If a line in the data below contains "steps", copy it.

= = = =

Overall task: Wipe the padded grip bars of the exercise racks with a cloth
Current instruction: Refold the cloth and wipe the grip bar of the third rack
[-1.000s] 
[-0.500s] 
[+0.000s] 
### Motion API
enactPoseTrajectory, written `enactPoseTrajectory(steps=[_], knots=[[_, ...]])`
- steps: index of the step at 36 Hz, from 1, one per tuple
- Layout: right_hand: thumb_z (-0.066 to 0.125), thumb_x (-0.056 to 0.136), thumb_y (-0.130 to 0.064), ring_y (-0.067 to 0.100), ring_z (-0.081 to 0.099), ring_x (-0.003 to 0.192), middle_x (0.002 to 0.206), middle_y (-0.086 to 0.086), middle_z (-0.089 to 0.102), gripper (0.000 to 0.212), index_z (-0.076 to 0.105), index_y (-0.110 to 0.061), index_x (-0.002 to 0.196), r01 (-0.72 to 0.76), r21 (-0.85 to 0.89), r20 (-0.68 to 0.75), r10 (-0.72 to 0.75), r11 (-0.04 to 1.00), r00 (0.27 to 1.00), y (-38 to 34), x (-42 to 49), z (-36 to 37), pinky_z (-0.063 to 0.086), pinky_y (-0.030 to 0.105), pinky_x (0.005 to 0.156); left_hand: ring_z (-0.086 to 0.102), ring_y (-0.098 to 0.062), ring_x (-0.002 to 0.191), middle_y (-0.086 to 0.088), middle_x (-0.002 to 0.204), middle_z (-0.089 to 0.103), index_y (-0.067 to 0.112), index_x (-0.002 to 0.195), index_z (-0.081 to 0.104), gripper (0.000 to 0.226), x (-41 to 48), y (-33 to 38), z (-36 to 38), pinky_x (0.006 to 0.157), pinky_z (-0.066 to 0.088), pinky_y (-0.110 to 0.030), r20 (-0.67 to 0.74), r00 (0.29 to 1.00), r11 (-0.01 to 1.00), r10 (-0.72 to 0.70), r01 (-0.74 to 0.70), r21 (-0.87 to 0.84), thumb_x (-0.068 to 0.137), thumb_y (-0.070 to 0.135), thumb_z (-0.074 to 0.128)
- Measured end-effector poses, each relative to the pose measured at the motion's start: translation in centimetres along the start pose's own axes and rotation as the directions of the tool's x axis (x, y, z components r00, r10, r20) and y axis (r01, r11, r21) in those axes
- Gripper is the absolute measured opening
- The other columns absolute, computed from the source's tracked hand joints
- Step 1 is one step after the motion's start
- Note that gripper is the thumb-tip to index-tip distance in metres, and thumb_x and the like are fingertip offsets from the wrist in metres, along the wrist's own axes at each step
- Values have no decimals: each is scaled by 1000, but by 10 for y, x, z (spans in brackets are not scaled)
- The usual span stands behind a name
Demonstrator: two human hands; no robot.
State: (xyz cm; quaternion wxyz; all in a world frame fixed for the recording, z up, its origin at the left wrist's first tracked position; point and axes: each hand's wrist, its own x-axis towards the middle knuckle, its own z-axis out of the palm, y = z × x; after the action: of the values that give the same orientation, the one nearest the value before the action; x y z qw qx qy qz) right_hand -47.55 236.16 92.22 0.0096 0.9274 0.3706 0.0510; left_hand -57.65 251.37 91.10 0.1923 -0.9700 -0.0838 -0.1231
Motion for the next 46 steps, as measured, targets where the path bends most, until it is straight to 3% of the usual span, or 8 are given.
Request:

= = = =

• **ANSWER SECTION**:
enactPoseTrajectory, written `enactPoseTrajectory(steps=[_], knots=[[_, ...]])`
- steps: index of the step at 36 Hz, from 1, one per tuple
Motion for the next 46 steps, as measured, targets where the path bends most, until it is straight to 3% of the usual span, or 8 are given.

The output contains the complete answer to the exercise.